**Requirement**
What you write must be the listing below in full, word for word, minus its pictures.

**Recorded information**

- Opening Delimiter -

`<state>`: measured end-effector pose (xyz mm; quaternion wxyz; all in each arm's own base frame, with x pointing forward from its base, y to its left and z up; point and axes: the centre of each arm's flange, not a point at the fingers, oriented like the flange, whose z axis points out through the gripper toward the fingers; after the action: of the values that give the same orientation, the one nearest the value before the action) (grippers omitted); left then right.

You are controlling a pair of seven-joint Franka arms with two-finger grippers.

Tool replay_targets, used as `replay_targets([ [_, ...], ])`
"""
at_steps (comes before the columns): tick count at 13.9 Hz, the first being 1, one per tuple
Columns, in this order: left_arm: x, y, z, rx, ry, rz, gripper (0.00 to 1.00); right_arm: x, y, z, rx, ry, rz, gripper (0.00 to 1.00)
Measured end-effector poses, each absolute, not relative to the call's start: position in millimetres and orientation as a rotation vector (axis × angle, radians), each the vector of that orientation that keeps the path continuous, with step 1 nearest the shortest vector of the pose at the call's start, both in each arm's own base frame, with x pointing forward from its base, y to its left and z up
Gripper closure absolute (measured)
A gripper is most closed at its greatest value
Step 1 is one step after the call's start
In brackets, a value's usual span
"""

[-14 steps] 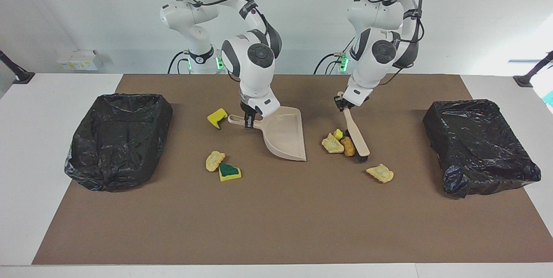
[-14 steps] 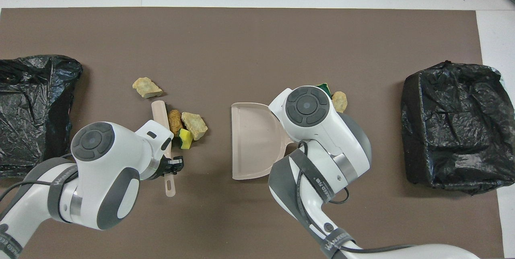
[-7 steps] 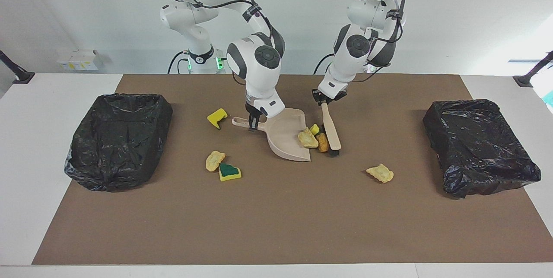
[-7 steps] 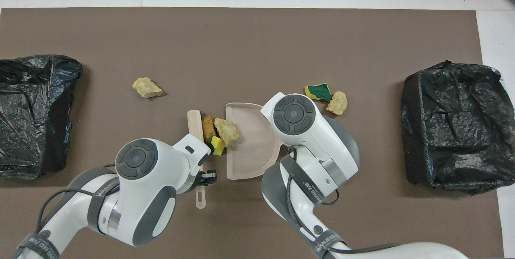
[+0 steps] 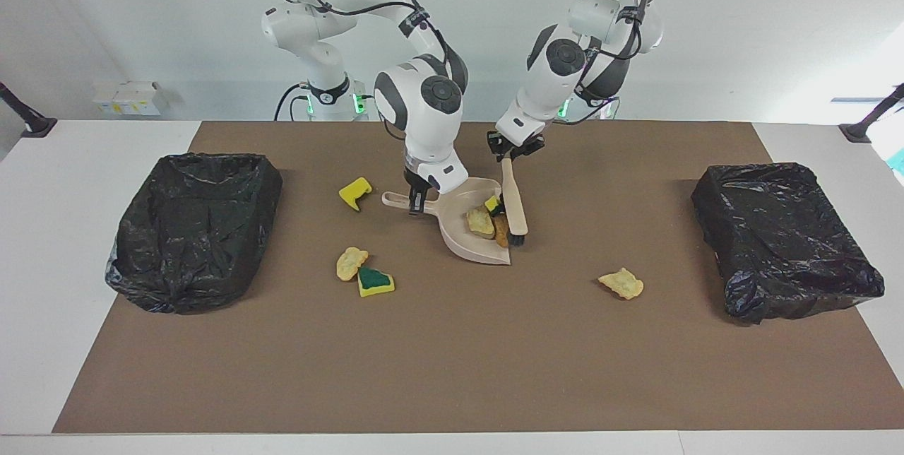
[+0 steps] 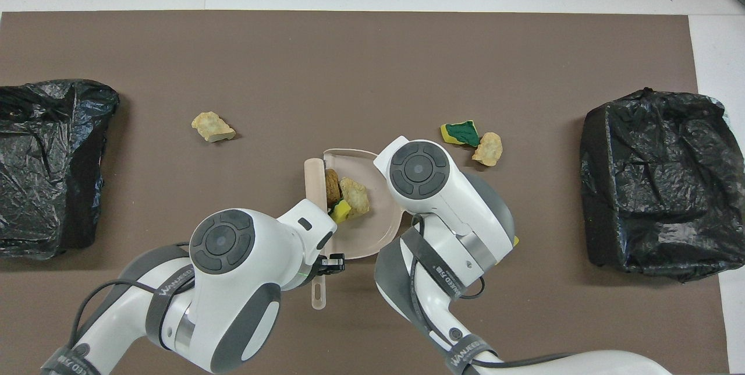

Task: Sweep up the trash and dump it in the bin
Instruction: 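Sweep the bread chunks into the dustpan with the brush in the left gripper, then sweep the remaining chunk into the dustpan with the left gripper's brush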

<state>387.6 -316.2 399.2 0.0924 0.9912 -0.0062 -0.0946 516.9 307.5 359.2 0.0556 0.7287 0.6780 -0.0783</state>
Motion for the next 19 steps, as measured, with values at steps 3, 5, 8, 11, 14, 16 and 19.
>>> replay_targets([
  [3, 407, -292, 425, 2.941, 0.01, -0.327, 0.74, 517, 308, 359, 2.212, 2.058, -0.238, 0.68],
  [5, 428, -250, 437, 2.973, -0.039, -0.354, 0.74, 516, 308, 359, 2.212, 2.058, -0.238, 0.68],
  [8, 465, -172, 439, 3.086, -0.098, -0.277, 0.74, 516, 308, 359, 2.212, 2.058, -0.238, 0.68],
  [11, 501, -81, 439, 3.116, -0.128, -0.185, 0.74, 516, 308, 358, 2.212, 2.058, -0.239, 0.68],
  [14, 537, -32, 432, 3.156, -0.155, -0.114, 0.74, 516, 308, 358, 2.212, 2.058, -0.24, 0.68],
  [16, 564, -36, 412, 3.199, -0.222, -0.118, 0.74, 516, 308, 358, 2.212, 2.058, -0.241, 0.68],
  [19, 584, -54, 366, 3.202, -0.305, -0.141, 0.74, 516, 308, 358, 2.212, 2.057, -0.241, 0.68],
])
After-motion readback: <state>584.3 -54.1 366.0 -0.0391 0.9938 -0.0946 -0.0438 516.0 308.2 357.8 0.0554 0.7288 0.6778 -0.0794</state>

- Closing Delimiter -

**Reply to the exercise**
`<state>`: measured end-effector pose (xyz mm; quaternion wxyz; all in each arm's own base frame, with x pointing forward from its base, y to its left and z up; point and axes: the centre of each arm's flange, not a point at the fingers, oriented like the flange, whose z axis points out through the gripper toward the fingers; after the action: of the values that give the same orientation, the one nearest the value before the action) (grippers omitted); left then right.

You are controlling a pair of seven-joint Franka arms with two-finger grippers.

Tool replay_targets, used as `replay_targets([ [_, ...], ])`
"""
at_steps (comes before the columns): tick count at 13.9 Hz, the first being 1, one per tuple
Columns, in this order: left_arm: x, y, z, rx, ry, rz, gripper (0.00 to 1.00); right_arm: x, y, z, rx, ry, rz, gripper (0.00 to 1.00)
Measured end-effector poses, each absolute, not relative to the call's start: position in millimetres and orientation as a rotation vector (axis × angle, radians), each the vector of that orientation that keeps the path continuous, with step 1 nearest the shortest vector of the pose at the call's start, both in each arm's own base frame, with x pointing forward from its base, y to its left and z up
Gripper closure absolute (measured)
A gripper is most closed at its greatest value
Step 1 is one step after the call's start
In brackets, a value's usual span
"""

[-14 steps] 
[-14 steps] 
[-7 steps] 
[-7 steps] 
[+0 steps] 
[+0 steps] 

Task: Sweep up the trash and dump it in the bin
Instruction: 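Sweep the bread chunks into the dustpan with the brush in the left gripper, then sweep the remaining chunk into the dustpan with the left gripper's brush
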
<state>387.6 -316.2 399.2 0.0924 0.9912 -0.0062 -0.0946 516.9 307.5 359.2 0.0556 0.7287 0.6780 -0.0783</state>
Motion for the next 19 steps, as measured, with values at steps 3, 5, 8, 11, 14, 16 and 19.
>>> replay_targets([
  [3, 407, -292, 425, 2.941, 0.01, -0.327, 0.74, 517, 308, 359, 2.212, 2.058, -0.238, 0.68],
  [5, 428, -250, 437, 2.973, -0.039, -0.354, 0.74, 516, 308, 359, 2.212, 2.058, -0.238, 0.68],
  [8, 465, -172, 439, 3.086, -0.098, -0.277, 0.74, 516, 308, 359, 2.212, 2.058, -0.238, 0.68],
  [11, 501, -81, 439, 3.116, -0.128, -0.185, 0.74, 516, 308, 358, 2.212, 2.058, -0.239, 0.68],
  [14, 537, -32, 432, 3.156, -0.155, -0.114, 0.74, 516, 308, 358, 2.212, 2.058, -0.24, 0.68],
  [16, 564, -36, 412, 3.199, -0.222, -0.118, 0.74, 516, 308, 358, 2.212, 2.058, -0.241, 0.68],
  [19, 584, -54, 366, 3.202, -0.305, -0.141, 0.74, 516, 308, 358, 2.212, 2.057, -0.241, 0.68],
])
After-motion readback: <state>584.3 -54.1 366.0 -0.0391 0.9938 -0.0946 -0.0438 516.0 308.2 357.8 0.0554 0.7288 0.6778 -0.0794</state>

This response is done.